Another insider comments: “So far the volumes we are bringing in have been affected, but not to the draconian extent I had feared. But this doesn’t necessarily mean they won’t be affected if prices rise much higher.”

However, some insiders remain confident that sales can continue even in the downturn. “Overall demand may go down a bit - however, when people’s backs are against the wall, they might cancel a holiday, but the comfort factor for many is not cutting down on the food they enjoy,” says one supplier. “Demand will not collapse as some fear - there may be some retrenchment, but not a collapse.

“But a lot of our volumes are programmed with small farmers abroad so we feel we have a responsibility to them - we cannot turn the tap off even if we wanted to. We have had to juggle a bit and pay all our growers in full, but our margins have suffered. We can stand this for a good period of time as we have entered the recession in good shape, so we can weather it and come through improved the other side,” he adds.

Exotics players predict a shake-out over the next 12 months, with only the strongest and the fittest left at the end. “People who have not invested in their working capital or a good supply network will struggle. But companies who, like us, trade fairly and pay promptly, will come through the other side fitter and stronger,” says one supplier.
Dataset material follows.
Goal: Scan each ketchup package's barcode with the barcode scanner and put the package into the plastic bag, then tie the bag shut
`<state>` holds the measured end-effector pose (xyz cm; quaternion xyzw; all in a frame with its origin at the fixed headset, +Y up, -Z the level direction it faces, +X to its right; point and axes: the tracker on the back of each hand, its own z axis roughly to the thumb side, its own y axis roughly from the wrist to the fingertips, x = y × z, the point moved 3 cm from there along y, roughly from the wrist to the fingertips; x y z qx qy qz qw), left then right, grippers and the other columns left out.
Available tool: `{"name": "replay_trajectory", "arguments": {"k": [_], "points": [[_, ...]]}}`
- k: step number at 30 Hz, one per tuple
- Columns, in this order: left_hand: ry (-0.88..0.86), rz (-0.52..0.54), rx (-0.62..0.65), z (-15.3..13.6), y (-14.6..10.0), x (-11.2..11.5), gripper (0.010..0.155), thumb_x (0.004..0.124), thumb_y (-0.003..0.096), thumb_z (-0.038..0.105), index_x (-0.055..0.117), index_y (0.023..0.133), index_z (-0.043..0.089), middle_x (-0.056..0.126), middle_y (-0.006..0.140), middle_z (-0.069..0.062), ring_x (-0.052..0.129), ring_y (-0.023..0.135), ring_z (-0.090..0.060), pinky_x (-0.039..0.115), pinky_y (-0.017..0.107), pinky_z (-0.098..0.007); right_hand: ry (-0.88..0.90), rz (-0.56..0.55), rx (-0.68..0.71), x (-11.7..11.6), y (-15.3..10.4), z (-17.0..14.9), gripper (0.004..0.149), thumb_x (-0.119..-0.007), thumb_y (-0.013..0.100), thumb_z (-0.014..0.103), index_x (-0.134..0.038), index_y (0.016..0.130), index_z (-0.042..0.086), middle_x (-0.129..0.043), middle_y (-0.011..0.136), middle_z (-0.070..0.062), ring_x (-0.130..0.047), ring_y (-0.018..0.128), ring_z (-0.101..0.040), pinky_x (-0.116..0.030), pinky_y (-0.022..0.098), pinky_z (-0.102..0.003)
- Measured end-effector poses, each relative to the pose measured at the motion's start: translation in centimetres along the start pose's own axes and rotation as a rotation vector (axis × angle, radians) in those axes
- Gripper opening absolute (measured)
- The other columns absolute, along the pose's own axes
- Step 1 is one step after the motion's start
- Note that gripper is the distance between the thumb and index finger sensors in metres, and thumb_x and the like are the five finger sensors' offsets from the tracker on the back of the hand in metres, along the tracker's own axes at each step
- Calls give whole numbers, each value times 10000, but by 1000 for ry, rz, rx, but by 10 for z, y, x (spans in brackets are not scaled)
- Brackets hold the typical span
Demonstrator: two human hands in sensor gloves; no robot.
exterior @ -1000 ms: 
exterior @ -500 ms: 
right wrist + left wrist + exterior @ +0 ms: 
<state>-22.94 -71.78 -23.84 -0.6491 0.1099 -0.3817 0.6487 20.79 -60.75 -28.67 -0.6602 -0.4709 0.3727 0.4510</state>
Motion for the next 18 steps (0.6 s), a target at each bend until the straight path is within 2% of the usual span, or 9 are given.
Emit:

“When you treat people well under adverse circumstances they, in turn, treat you well, which helps keep you at the top of the quality tree. I am not happy to have seen our margins slashed, but I am cautiously optimistic that those who remain will be in a better position.”

Others agree. “It is quiet on the market at the moment, but if you can keep your head above water, you are doing well,” says one insider. “Fortunately, we put the right things in place years ago and had some capital put away.”

However, on a more positive note, some exotics suppliers from overseas are seeing increased demand from the UK - for example, ginger suppliers from India.

The country’s department of horticulture has intensified its efforts to ensure consistent growth of high-quality ginger in the Davangere district of Karnataka. Thousands of acres of land in the district are to be brought under ginger cultivation this year to meet rising international demand.

UK consumers’ tastes are unlikely to change totally and they are not going to turn their backs on exotic fruit and vegetables entirely over the next few months, seems the general consensus - however, there will be some belt tightening, and traders well placed to withstand that will fare better over the next few quarters.